A) Prognostic accuracies of GBM patients by four marker sets. Expression data of 42 GBM patient was used to derive the module set. Two hundred thirty seven additional GBM patients from TCGA were used for classification using the module set. Support Vector Machine algorithm was used to build a classifier based on each marker set. Top-gene sets were size-matched to the network module sets (i.e., the same number of genes as in the network module sets). Error bar is the standard deviation based on 100 leave-one-out cross validations. P-values are based on t-tests comparing the average classification accuracy of the multi-analyte-module-based classifier to those of other classifiers. B–D) Kaplan-Meier survival curves for LTS and STS GBM patients classified using the combined module set (B), 38-gene set (C), and G-CIMP+ set (D). P-value indicates the significance of separation between the two curves and is computed using logrank test.

https://doi.org/10.1371/journal.pone.0052973.g004

Combining classification accuracy and significance of separation of patient survival time curves (Figure 4), we can draw two conclusions. First, the classifier built on multi-analyte network modules performed better than classifiers that are based on single-analyte network modules. Second, the network module-based classifier performed better than classifiers built on gene sets identified in previous studies.
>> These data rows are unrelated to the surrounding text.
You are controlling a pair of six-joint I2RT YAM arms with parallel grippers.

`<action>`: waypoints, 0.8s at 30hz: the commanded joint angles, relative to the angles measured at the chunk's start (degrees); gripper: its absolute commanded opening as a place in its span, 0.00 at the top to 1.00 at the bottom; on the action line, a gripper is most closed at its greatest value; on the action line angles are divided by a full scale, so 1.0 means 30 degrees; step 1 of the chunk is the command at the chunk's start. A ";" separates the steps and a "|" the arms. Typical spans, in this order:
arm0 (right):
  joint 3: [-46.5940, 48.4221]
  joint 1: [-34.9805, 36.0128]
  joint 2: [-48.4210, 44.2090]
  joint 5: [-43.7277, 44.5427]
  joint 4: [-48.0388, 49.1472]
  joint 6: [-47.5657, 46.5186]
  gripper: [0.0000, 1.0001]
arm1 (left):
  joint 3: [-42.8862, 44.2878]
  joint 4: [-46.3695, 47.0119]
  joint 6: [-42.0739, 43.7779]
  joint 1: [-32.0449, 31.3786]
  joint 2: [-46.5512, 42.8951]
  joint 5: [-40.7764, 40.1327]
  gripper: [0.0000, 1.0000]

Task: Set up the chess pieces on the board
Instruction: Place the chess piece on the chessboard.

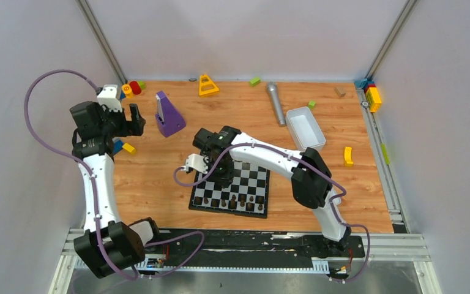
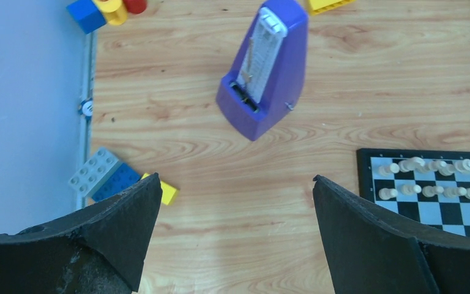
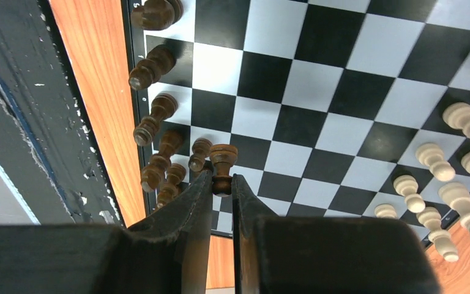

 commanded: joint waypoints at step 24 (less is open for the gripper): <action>0.1739 0.1849 0.2781 0.3028 -0.1513 -0.1361 0.94 | -0.0117 0.0302 0.0150 0.1007 -0.0822 0.1641 0.00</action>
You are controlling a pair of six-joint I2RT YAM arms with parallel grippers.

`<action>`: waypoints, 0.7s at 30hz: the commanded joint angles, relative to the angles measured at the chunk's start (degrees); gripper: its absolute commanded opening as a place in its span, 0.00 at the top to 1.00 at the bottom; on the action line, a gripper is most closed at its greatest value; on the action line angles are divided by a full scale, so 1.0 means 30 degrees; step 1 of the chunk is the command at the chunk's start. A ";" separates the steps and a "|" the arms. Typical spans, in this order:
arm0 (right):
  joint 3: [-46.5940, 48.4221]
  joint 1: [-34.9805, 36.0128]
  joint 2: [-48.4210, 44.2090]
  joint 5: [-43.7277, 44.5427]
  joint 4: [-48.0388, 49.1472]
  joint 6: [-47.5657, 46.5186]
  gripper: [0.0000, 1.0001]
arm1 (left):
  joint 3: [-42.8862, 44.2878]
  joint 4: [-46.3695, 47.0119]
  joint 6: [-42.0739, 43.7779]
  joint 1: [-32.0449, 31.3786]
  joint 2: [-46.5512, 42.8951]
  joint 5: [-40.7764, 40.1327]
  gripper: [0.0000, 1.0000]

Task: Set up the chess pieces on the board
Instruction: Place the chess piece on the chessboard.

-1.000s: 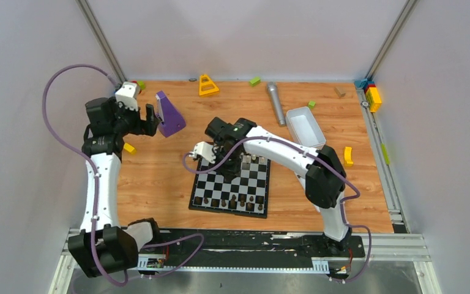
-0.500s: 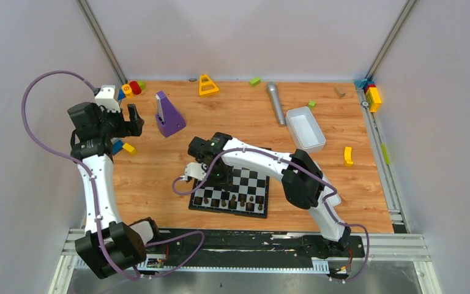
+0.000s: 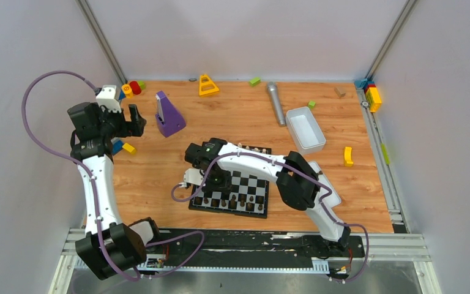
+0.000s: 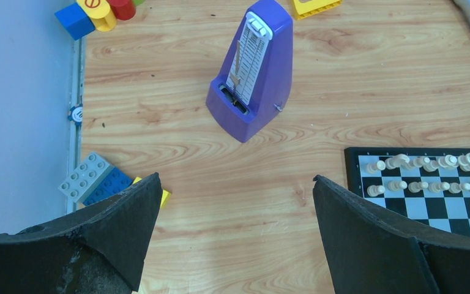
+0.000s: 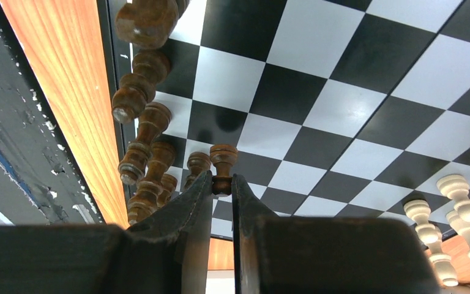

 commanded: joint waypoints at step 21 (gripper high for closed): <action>0.0757 0.0610 0.0565 0.0499 -0.0025 -0.0219 0.93 | -0.0501 0.0531 0.0495 0.0156 -0.0648 0.0583 0.00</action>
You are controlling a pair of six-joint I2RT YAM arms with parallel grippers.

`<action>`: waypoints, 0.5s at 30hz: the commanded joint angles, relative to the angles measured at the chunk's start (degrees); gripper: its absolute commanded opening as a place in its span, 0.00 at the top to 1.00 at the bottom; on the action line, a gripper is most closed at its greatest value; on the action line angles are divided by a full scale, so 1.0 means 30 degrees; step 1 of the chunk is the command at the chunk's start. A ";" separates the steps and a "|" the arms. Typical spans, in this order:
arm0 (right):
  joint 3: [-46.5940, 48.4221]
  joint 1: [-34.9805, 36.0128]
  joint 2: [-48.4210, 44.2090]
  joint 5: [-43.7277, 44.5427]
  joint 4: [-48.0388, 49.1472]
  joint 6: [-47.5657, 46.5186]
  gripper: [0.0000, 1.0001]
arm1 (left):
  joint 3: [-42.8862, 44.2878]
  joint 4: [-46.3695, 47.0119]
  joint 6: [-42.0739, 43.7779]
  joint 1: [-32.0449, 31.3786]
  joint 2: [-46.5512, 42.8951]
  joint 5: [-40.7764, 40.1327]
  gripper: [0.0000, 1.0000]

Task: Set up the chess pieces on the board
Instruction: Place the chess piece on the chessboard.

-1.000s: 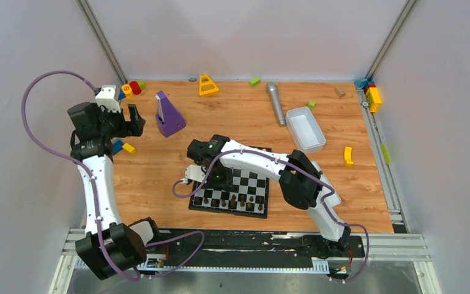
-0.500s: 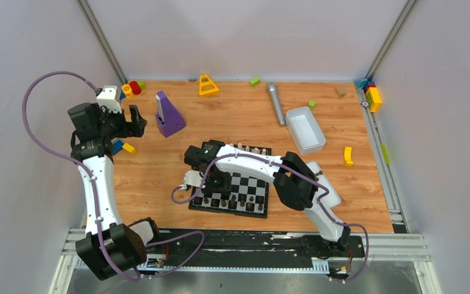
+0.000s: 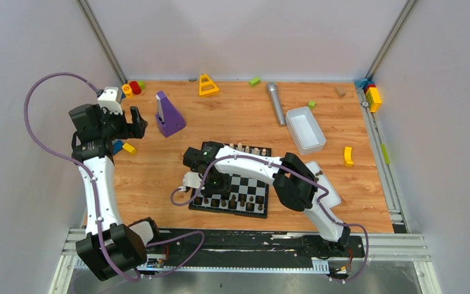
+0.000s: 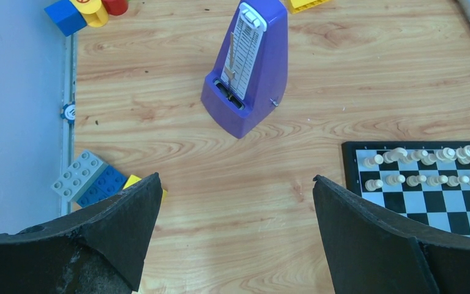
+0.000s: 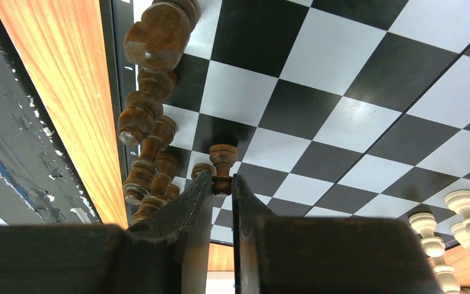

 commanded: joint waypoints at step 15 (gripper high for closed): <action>0.0719 0.0243 -0.0068 0.0420 0.0345 0.0173 0.76 | -0.0166 0.0509 0.0417 0.0140 -0.0512 0.0252 0.00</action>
We further corroborated our set of combined modules with four sets of genes implicated in GBM tumorigenesis: genes having somatic mutations in GBM patients from the COSMIC database [26], genes proposed to be prognostic markers for GBM patient survival time in two previous studies [4], [6], and genes in Copy Number Variation (CNV) regions identified in GBM patients [37]. We note that the presence of genetic mutations does not necessarily mean a gene is prognostic of cancer subtypes unless the mutations occur exclusively in one subtype. This kind of information is not yet available for most genes across large patient cohorts. However, it increases the likelihood of a module gene being a prognostic marker. We found that ten out of thirteen modules contain at least one gene that overlaps the published sets of GBM-related genes and the fraction of overlap with previous evidence ranges from 0.1 to 0.5 among the modules (Table S4). In total, 21 module genes (17.8%) overlap with published gene sets.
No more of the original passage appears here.